> **Your task**
Reproduce the complete listing without any deviation.

> **Data extract**
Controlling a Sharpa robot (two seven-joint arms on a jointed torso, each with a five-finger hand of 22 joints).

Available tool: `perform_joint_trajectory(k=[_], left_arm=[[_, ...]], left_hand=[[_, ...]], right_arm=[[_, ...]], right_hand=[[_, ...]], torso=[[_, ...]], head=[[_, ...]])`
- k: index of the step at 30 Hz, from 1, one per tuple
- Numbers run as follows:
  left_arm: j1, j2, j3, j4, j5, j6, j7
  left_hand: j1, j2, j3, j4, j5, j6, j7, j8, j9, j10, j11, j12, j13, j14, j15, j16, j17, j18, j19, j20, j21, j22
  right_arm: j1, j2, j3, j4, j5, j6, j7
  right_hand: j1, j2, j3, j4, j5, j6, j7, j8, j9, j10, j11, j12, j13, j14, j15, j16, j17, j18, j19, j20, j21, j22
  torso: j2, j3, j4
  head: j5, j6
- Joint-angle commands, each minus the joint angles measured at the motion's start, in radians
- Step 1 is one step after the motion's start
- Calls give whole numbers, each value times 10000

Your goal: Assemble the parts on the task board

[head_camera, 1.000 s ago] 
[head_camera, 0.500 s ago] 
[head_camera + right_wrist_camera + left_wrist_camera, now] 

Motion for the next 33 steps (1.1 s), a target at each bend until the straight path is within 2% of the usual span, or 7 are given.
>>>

> **Answer space**
Controlling a Sharpa robot (two seven-joint arms on a jointed torso, each with a five-finger hand of 22 joints).

Available tool: `perform_joint_trajectory(k=[_], left_arm=[[_, ...]], left_hand=[[_, ...]], right_arm=[[_, ...]], right_hand=[[_, ...]], torso=[[_, ...]], head=[[_, ...]])`
- k: index of the step at 30 Hz, from 1, one per tuple
- Numbers run as follows:
  left_arm: j1, j2, j3, j4, j5, j6, j7
  left_hand: j1, j2, j3, j4, j5, j6, j7, j8, j9, j10, j11, j12, j13, j14, j15, j16, j17, j18, j19, j20, j21, j22
  right_arm: j1, j2, j3, j4, j5, j6, j7
  right_hand: j1, j2, j3, j4, j5, j6, j7, j8, j9, j10, j11, j12, j13, j14, j15, j16, j17, j18, j19, j20, j21, j22
  torso: j2, j3, j4
  head: j5, j6
- Joint-angle commands, each minus the joint angles measured at the motion's start, in radians
- Step 1 is one step after the motion's start
- Calls give whole numbers, each value times 10000

Your goal: Assemble the parts on the task board

[head_camera, 1.000 s ago] 
[head_camera, 0.500 s ago] 
[head_camera + right_wrist_camera + left_wrist_camera, now] 

Motion for the next 33 steps (1.1 s), a target at each bend until the straight path is within 2% of the usual span, or 7 are given.
>>>

What appears above is the complete answer to the exercise.